Repeat exactly, and only, the lines below starting at the line that contains "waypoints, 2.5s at" and ending at the line that contains "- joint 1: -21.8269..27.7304", inclusive of both.

[Supplied material Boundary: Start]

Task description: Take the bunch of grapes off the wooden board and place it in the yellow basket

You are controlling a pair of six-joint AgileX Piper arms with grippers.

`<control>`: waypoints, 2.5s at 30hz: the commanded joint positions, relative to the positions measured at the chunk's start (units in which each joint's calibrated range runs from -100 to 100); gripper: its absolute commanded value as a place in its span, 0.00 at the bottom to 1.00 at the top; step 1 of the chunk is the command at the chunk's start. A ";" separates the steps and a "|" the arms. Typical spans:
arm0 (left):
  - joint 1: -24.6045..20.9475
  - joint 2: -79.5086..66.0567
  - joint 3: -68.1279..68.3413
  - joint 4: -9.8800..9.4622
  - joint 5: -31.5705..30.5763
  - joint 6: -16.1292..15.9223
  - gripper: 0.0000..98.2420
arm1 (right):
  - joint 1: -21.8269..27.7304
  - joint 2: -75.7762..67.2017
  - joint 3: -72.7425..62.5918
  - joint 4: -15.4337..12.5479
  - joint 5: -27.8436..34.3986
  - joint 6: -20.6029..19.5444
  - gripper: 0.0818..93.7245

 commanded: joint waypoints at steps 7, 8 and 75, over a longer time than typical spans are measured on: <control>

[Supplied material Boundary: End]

## [Exercise answer]
`<control>`: waypoints, 2.5s at 30hz: the commanded joint positions, relative to the positions measured at the chunk's start (units in which each joint's calibrated range runs from -100 to 100); gripper: its absolute commanded value as a place in its span, 0.00 at the bottom to 1.00 at the top; step 1 of the chunk is the command at the chunk's start. A ";" separates the steps and a "|" the arms. Typical spans:
arm0 (left):
  - joint 1: -24.6045..20.9475
  - joint 2: -79.5086..66.0567
  - joint 3: -68.1279..68.3413
  - joint 4: -9.8800..9.4622
  - joint 5: -31.5705..30.5763
  - joint 6: -16.1292..15.9223
  - gripper: 0.0000..98.2420
arm1 (right):
  - joint 1: -21.8269..27.7304

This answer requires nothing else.